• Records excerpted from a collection

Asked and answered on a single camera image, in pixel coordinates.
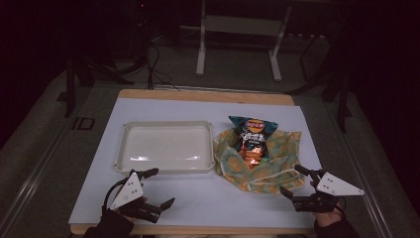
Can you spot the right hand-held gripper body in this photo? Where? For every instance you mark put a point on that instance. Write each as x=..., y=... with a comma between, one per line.
x=333, y=188

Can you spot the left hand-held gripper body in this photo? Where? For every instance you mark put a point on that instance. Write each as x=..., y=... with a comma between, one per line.
x=128, y=193

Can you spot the yellow teal patterned cloth bag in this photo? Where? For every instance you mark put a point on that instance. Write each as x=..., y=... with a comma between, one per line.
x=285, y=148

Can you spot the white plastic tray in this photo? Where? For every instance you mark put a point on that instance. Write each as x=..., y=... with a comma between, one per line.
x=165, y=145

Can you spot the dark teal chip bag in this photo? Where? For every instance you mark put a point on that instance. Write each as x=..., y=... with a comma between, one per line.
x=252, y=132

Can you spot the person's left hand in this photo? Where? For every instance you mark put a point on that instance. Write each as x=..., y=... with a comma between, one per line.
x=133, y=215

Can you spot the person's right hand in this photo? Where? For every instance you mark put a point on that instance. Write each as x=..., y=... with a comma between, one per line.
x=327, y=218

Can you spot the white table mat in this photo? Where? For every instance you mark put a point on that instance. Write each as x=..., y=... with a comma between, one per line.
x=198, y=198

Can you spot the floor socket box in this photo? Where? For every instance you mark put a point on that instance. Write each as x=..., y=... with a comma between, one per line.
x=83, y=123

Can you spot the black stand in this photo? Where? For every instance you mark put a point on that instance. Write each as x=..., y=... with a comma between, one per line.
x=79, y=76
x=336, y=89

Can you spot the wooden table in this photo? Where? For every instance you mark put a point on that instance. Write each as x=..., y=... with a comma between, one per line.
x=204, y=95

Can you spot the white metal desk frame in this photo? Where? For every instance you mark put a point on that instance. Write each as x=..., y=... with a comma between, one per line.
x=244, y=25

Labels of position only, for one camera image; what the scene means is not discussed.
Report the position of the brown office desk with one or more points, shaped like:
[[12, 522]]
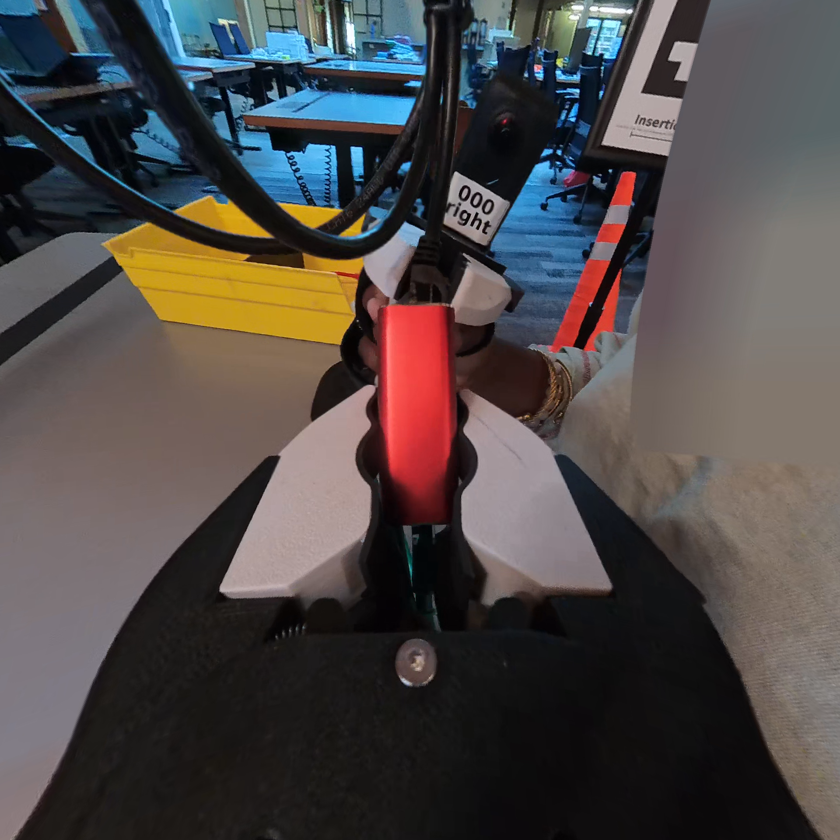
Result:
[[341, 108], [98, 82]]

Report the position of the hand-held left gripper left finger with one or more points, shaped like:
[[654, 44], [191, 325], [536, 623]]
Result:
[[302, 525]]

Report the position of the black office chair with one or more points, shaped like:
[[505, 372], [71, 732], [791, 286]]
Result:
[[577, 118]]

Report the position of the person's beige sweatshirt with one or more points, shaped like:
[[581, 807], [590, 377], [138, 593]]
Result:
[[722, 590]]

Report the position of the orange traffic cone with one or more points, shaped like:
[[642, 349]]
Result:
[[604, 262]]

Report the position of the person's right hand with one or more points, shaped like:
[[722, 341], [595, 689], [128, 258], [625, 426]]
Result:
[[505, 374]]

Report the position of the red ethernet splitter box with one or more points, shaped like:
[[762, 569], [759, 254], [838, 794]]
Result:
[[417, 407]]

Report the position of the black framed tag sign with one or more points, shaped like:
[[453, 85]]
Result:
[[649, 79]]

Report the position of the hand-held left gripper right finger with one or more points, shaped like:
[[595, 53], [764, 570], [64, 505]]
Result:
[[531, 518]]

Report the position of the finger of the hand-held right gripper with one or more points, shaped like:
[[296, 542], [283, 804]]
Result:
[[482, 295], [394, 262]]

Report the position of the yellow plastic bin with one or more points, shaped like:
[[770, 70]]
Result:
[[229, 289]]

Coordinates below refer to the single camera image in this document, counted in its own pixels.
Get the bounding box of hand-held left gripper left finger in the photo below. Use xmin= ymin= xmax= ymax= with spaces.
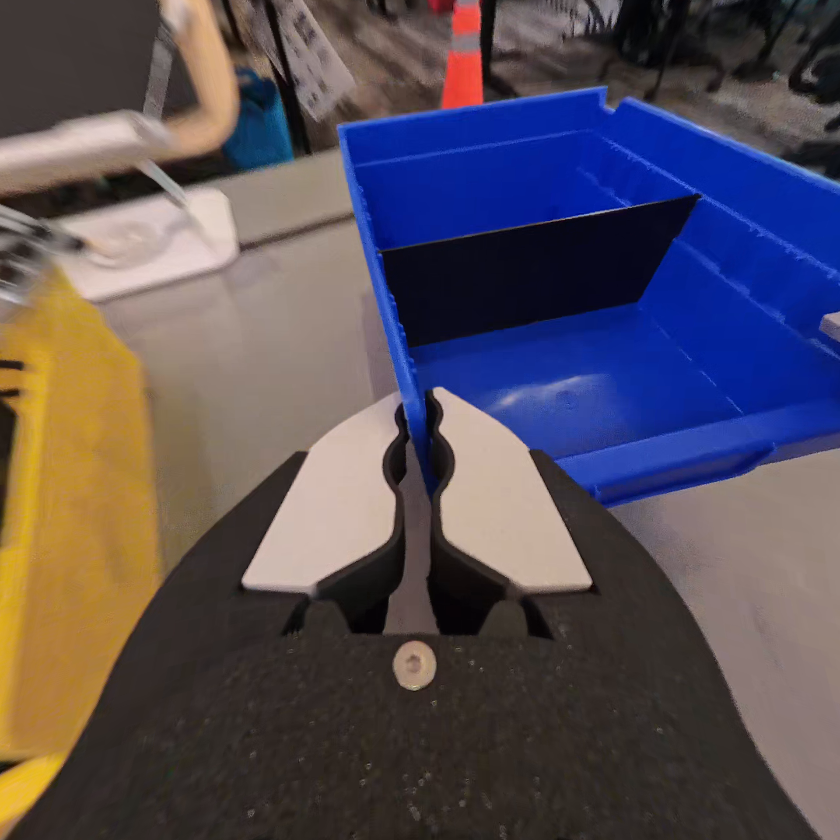
xmin=241 ymin=394 xmax=406 ymax=634

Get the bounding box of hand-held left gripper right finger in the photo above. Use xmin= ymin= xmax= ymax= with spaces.
xmin=425 ymin=387 xmax=595 ymax=636

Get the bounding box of blue plastic bin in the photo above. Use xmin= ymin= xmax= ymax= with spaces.
xmin=338 ymin=85 xmax=840 ymax=509

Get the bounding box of yellow plastic bin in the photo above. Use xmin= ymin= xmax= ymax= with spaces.
xmin=0 ymin=266 xmax=164 ymax=811

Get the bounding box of grey desk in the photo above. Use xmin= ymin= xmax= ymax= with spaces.
xmin=0 ymin=147 xmax=840 ymax=840

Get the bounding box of black bin divider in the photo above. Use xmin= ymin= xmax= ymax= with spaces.
xmin=379 ymin=195 xmax=702 ymax=349

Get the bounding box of white panel base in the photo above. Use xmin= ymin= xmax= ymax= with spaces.
xmin=56 ymin=187 xmax=240 ymax=304

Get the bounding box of blue bag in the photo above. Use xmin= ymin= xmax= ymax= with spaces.
xmin=223 ymin=67 xmax=295 ymax=173

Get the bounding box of white paper sign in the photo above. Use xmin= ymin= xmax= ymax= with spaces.
xmin=259 ymin=0 xmax=357 ymax=123

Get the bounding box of orange traffic cone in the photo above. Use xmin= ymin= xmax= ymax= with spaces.
xmin=441 ymin=0 xmax=487 ymax=110

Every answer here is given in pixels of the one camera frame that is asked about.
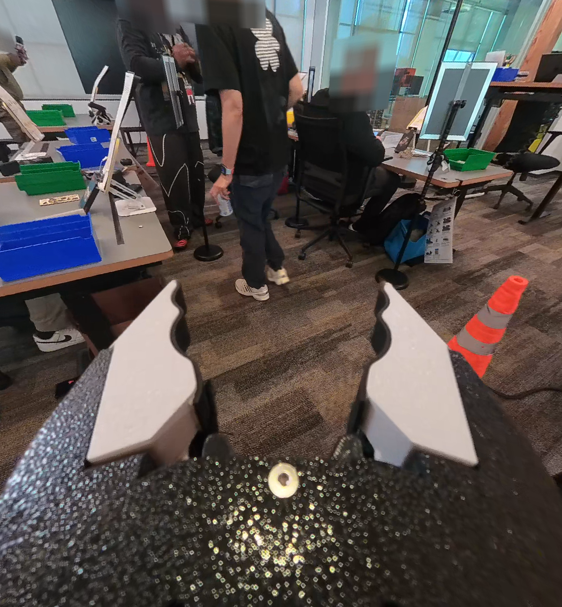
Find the grey panel sign stand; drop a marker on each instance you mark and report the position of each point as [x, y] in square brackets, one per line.
[207, 251]

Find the blue bag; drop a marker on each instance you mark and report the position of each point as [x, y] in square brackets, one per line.
[404, 242]

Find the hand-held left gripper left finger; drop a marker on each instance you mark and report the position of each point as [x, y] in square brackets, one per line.
[148, 389]

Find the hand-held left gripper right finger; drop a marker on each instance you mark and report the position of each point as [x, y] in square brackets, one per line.
[418, 389]

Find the green tray bin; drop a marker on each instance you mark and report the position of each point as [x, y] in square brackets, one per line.
[468, 159]

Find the black wall screen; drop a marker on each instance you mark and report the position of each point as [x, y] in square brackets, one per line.
[82, 43]

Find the cardboard box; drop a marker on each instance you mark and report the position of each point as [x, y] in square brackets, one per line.
[120, 308]

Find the wooden post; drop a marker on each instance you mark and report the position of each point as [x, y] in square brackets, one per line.
[532, 57]

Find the white side table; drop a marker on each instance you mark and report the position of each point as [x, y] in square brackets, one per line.
[447, 175]

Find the black office chair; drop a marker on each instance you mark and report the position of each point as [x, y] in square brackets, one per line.
[323, 180]
[527, 166]

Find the white tilted stand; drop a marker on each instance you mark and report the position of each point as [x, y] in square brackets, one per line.
[105, 161]

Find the grey work table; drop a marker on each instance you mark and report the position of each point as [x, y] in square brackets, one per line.
[34, 204]

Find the blue tray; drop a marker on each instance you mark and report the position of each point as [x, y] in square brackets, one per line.
[504, 73]

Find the printed paper sheet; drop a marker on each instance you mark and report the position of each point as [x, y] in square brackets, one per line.
[440, 232]

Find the black bag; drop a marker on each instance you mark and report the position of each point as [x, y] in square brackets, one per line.
[380, 218]

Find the brown wooden table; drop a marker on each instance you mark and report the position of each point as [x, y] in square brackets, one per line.
[537, 95]

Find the orange striped traffic cone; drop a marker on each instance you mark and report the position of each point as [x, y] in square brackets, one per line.
[485, 327]

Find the green parts bin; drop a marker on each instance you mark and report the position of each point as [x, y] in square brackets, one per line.
[49, 178]
[46, 118]

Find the large blue parts bin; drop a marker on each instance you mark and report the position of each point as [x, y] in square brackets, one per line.
[39, 248]

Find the small blue parts bin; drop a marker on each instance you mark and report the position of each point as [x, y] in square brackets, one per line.
[89, 135]
[82, 154]

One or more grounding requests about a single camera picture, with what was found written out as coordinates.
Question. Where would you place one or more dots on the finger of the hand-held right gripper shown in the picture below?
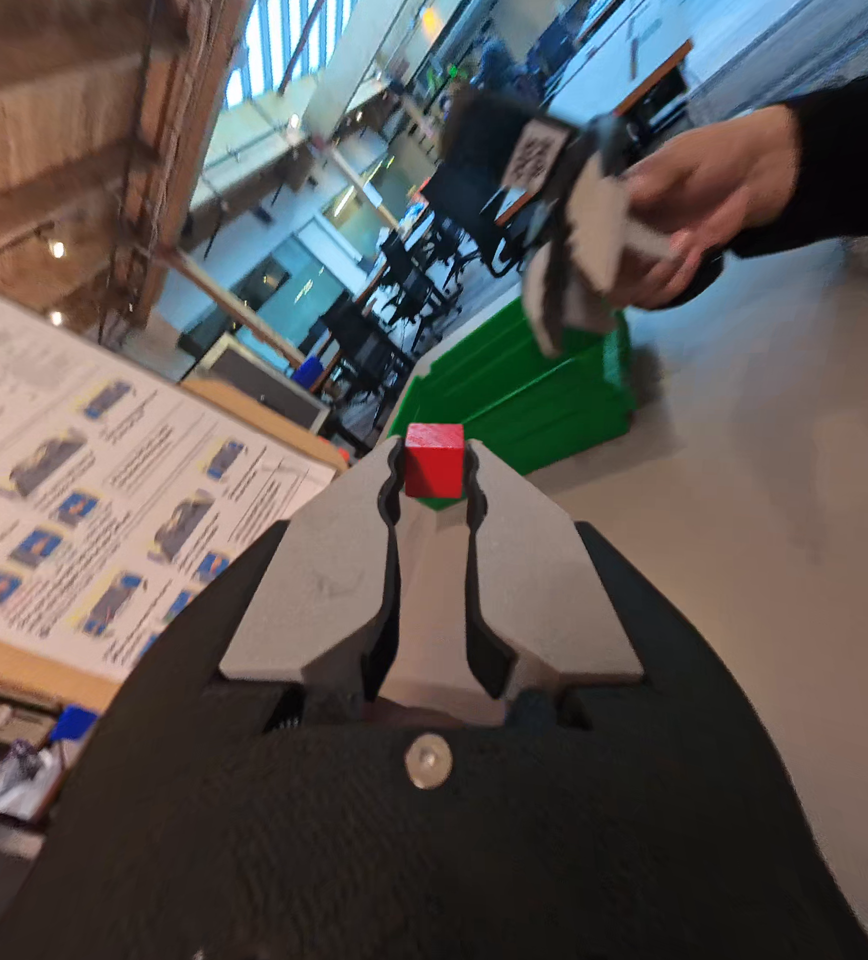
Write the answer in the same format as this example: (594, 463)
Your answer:
(554, 300)
(599, 225)

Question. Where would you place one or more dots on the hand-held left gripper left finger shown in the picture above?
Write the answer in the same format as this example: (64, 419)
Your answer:
(321, 592)

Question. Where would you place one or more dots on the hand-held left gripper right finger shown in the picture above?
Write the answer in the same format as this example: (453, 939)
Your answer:
(554, 592)

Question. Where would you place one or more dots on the green plastic bin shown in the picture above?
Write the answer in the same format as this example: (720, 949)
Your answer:
(524, 390)

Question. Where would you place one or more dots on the small red cube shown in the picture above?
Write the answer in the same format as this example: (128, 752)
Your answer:
(434, 461)

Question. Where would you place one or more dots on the person's right forearm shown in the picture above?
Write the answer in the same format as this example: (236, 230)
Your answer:
(854, 165)

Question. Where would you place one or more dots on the person's right hand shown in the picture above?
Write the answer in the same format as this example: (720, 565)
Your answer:
(711, 187)

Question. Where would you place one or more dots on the black office chair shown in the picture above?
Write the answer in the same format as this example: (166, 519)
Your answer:
(471, 217)
(363, 352)

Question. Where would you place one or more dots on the grey framed panel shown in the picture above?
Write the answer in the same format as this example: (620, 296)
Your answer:
(269, 382)

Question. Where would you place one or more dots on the instruction poster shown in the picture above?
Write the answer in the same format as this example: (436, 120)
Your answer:
(141, 465)

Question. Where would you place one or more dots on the small blue box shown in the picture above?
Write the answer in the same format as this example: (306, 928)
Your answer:
(72, 724)

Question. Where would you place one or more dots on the wooden poster board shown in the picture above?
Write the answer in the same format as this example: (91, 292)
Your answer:
(21, 664)

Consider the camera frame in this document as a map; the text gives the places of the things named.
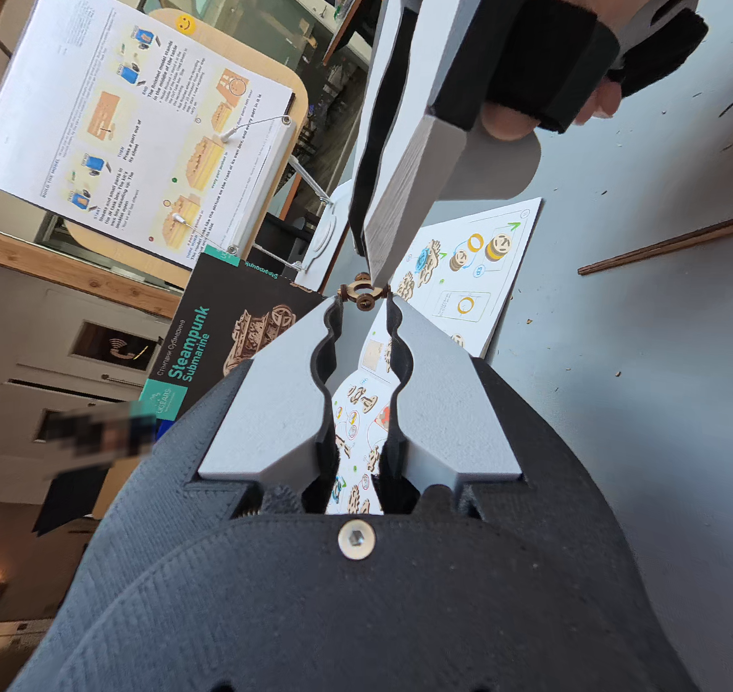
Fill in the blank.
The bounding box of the wooden document stand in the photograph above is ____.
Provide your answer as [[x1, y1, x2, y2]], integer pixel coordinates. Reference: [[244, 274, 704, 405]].
[[64, 7, 357, 297]]

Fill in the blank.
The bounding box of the printed assembly instruction booklet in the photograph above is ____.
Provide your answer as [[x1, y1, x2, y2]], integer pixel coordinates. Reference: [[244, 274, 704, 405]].
[[325, 196, 545, 516]]

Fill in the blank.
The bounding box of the white printed instruction sheet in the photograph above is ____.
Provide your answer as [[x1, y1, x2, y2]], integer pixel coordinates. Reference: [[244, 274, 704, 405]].
[[0, 0, 296, 270]]

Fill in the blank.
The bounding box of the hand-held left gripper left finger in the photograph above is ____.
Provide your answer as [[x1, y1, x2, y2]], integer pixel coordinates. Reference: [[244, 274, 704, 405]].
[[197, 296, 344, 504]]

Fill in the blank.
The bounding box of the small wooden ring part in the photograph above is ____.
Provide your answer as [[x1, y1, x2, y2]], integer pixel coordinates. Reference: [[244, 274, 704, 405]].
[[336, 272, 392, 311]]

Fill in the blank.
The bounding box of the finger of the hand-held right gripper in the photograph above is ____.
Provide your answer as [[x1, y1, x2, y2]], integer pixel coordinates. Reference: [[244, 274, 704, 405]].
[[348, 0, 453, 258], [362, 0, 554, 285]]

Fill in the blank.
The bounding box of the grey desk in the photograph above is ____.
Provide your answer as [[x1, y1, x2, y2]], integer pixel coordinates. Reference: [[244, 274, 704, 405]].
[[326, 0, 733, 692]]

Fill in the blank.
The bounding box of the white cabinet with wooden top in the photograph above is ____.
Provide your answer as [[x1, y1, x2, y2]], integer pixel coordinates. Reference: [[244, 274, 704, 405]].
[[0, 233, 183, 506]]

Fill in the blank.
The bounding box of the dark model kit box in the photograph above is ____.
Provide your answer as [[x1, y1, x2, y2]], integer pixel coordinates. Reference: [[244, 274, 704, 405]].
[[139, 253, 329, 436]]

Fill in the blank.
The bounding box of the thin wooden stick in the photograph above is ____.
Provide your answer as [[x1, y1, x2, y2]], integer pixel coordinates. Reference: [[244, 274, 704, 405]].
[[576, 219, 733, 276]]

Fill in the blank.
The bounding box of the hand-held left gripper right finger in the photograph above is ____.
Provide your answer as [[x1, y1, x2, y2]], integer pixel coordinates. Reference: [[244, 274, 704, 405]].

• EXERCISE GOAL
Starting at the line containing "chair shown in the picture above?" and stopping at the line containing "The bounding box of the hand-held left gripper left", output every line above exactly, both ends included, with pictures omitted.

• WORKED SOLUTION
Question. Where would you place one or more dots on the black office chair shown in the picture above?
Write the answer in the same format as this example: (166, 519)
Your answer:
(471, 217)
(363, 352)

Question. Where would you place one or more dots on the grey framed panel shown in the picture above?
Write the answer in the same format as this example: (620, 296)
Your answer:
(269, 382)

Question. Where would you place one or more dots on the instruction poster shown in the picture above?
Write the answer in the same format as this example: (436, 120)
Your answer:
(141, 465)

Question. Where would you place one or more dots on the small blue box shown in the picture above?
Write the answer in the same format as this example: (306, 928)
Your answer:
(72, 724)

Question. Where would you place one or more dots on the wooden poster board shown in the picture above?
Write the answer in the same format as this example: (91, 292)
Your answer:
(21, 664)

Consider the camera frame in this document as a map; the text gives the places of the things named.
Fill in the blank.
The bounding box of the wooden document stand in the photograph above is ____.
Provide your answer as [[x1, y1, x2, y2]], integer pixel coordinates. Reference: [[244, 274, 704, 405]].
[[64, 7, 357, 297]]

Fill in the blank.
The bounding box of the printed assembly instruction booklet in the photograph above is ____.
Provide your answer as [[x1, y1, x2, y2]], integer pixel coordinates. Reference: [[244, 274, 704, 405]].
[[325, 196, 545, 516]]

Fill in the blank.
The bounding box of the white printed instruction sheet in the photograph above is ____.
Provide your answer as [[x1, y1, x2, y2]], integer pixel coordinates. Reference: [[244, 274, 704, 405]].
[[0, 0, 296, 270]]

Fill in the blank.
The bounding box of the hand-held left gripper left finger in the photograph above is ____.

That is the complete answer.